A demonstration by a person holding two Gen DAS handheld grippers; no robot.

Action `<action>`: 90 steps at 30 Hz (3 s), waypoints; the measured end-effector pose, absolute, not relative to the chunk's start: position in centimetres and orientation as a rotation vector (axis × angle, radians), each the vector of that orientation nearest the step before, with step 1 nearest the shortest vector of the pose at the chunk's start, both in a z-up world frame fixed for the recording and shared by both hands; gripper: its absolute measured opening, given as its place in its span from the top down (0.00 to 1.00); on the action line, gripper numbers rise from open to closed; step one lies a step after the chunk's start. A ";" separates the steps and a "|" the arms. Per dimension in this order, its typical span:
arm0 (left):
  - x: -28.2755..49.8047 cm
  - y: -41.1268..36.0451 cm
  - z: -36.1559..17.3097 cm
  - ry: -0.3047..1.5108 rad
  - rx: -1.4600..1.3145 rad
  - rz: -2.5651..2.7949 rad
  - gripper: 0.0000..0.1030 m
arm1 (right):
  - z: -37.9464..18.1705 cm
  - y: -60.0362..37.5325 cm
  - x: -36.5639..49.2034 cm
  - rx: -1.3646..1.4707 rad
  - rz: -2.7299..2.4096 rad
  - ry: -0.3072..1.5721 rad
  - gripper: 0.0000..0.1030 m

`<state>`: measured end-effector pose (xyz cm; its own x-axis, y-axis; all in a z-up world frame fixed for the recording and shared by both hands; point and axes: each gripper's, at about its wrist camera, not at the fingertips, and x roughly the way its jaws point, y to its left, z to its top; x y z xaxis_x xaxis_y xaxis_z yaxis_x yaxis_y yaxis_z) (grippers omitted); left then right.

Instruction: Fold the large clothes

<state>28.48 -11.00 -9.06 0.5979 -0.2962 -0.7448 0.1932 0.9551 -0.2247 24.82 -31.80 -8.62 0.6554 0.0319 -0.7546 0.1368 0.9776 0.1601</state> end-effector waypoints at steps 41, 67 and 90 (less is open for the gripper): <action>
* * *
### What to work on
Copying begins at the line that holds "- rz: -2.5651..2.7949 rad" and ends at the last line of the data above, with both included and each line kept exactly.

### Result for this task
  - rz: -2.5651..2.7949 rad
  - gripper: 0.0000..0.1030 m
arm1 (right):
  - z: -37.9464..18.1705 cm
  - y: -60.0362..37.5325 cm
  - x: -36.5639..49.2034 cm
  - rx: -1.3646..1.4707 rad
  - rz: -2.7299..2.4096 rad
  - ry: -0.3072..1.5721 rad
  - gripper: 0.0000..0.1030 m

`<state>`: measured end-effector pose (xyz cm; its own x-axis, y-axis; all in a z-up world frame fixed for the recording and shared by both hands; point and axes: each gripper's, at about its wrist camera, not at the fingertips, and x roughly the way its jaws point, y to its left, z to its top; x y z xaxis_x xaxis_y xaxis_z yaxis_x yaxis_y yaxis_z) (grippers omitted); left then right.

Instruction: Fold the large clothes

<state>28.48 -11.00 -9.06 0.5979 -0.2962 -0.7448 0.1932 0.9551 -0.2247 24.82 -31.80 -8.62 0.6554 0.0319 -0.7546 0.1368 0.9776 0.1601</state> end-effector waypoints at steps 41, 67 and 90 (less is open for the gripper): <action>

Besides this answer, the exercise requires nothing else.